Environmental heterogeneity and dispersal limitation are important drivers of beta diversity; however, their relative influence on the two fundamental components of beta diversity (i.e., species replacement and richness difference) has not been fully examined in montane streams. Here, we examined the relative importance of local environmental gradients and three physical distance matrices (i.e., overland, watercourse and cost distances) on beta diversity and its two components for a macroinvertebrate metacommunity in a stream network. To provide additional insights into community assembly, we also analysed variation in two deconstructed sub-communities based on dispersal ability (i.e., weak and strong dispersers). Both environmental filters and physical distances (dispersal limitation) drove patterns of overall beta diversity, with the former generally prevailing over the latter. Species replacement components showed stronger correlations with environmental gradients than physical distances, while the opposite is true for the richness difference components. Overland distances were generally more important than cost and watercourse distances for community dissimilarity of stream macroinvertebrates, implying that lateral dispersal out of stream corridors through flight was the major dispersal route in the studied steam network. As expected, community dissimilarity of strong dispersers was primarily shaped by environmental filtering, while community dissimilarity of weak dispersers was associated with the joint effects of environmental filtering and dispersal limitation. Our findings demonstrate that partitioning overall dissimilarity into species replacement and richness difference provides more insights into the processes driving spatial variability in biological communities compared with the utilization of total beta diversity alone. Our results support the notion that maintaining environmental heterogeneity and natural connectivity of stream networks should be effective measures to conserve regional biodiversity.

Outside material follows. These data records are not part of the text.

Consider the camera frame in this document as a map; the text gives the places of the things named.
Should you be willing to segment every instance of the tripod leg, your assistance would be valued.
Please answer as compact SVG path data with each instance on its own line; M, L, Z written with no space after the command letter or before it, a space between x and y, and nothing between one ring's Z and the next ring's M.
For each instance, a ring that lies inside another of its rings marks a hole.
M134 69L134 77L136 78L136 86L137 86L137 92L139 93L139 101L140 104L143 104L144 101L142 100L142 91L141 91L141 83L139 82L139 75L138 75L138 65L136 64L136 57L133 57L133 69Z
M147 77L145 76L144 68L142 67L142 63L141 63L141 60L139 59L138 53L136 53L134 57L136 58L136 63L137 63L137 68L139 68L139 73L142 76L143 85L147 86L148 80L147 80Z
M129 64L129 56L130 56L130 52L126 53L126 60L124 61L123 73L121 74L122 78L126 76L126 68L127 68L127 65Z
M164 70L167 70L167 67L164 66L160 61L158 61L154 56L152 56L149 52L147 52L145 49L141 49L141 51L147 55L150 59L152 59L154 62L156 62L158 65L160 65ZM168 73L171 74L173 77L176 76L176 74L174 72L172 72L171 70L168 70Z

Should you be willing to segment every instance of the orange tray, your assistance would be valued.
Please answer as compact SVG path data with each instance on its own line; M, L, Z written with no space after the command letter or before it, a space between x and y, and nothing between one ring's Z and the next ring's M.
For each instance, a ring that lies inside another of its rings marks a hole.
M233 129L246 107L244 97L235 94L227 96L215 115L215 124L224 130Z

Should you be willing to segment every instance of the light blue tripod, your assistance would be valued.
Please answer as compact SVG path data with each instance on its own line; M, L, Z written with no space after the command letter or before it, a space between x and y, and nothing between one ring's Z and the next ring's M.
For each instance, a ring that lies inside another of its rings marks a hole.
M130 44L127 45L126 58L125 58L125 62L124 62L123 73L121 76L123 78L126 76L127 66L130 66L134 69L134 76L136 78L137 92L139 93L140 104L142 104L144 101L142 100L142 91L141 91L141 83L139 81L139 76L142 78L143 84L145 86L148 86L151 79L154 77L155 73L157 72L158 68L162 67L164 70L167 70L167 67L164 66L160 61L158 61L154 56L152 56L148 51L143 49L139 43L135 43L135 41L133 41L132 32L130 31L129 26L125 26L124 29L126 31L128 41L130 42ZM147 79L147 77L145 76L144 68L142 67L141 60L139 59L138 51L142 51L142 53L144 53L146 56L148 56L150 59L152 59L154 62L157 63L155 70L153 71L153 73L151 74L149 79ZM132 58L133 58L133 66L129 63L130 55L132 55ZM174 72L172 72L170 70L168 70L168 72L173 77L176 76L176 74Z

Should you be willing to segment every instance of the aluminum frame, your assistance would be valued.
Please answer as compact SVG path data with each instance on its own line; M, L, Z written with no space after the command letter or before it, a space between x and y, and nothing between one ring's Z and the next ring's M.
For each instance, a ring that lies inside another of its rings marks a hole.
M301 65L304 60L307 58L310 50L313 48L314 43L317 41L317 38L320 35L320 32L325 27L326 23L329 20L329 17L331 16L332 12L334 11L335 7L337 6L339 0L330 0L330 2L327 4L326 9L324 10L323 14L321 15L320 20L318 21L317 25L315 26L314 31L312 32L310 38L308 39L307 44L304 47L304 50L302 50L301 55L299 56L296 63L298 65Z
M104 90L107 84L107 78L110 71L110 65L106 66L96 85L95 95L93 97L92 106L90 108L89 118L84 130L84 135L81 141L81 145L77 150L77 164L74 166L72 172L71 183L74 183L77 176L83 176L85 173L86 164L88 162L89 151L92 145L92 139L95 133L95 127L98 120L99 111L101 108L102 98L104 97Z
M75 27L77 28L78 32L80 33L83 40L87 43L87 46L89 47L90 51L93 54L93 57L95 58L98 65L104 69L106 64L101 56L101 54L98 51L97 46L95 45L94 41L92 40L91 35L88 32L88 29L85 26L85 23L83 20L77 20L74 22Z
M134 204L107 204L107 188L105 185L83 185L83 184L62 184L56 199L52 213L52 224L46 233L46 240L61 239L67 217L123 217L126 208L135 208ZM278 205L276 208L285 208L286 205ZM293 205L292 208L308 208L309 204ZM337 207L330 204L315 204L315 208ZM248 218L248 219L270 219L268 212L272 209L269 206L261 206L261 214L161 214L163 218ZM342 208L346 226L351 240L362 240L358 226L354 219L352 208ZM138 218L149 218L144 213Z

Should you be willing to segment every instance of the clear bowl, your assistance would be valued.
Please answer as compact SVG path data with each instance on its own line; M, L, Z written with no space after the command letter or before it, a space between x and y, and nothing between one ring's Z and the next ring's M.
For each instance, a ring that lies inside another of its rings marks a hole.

环境的异质性和扩散限制是β多样性的重要驱动力；但是，它们对β多样性的两个基本组成部分（即物种替代和丰富度差异）的相对影响尚未在山区河流中得到充分检验。在这里，我们研究了局部环境梯度和三个物理距离矩阵（即陆上，水道和成本距离）对贝塔多样性及其两个组成部分对河网中大型无脊椎动物亚群落的相对重要性。为了提供有关社区组装的更多见解，我们还基于分散能力（即弱分散者和强分散者）分析了两个解构子社区的变异。环境过滤器和物理距离（分散限制）都推动了总体Beta多样性的变化，前者通常胜过后者。物种替代成分与环境梯度的相关性要比物理距离强，而丰富度差异的成分则相反。陆上距离通常比成本和水道距离更重要，因为它们使河流大型无脊椎动物的群落不相似，这意味着通过飞行从河道走廊横向扩散是研究蒸汽网络的主要扩散途径。不出所料，强分散剂的社区差异主要由环境过滤决定，而弱分散剂的社区差异与环境过滤和分散限制的共同作用有关。我们的研究结果表明，与仅利用总β多样性相比，将总体不相似性划分为物种替代和丰富度差异可提供更多驱动生物群落空间变异性过程的见解。我们的结果支持这样一种观点，即保持环境异质性和河流网络的自然连通性应该是保护区域生物多样性的有效措施。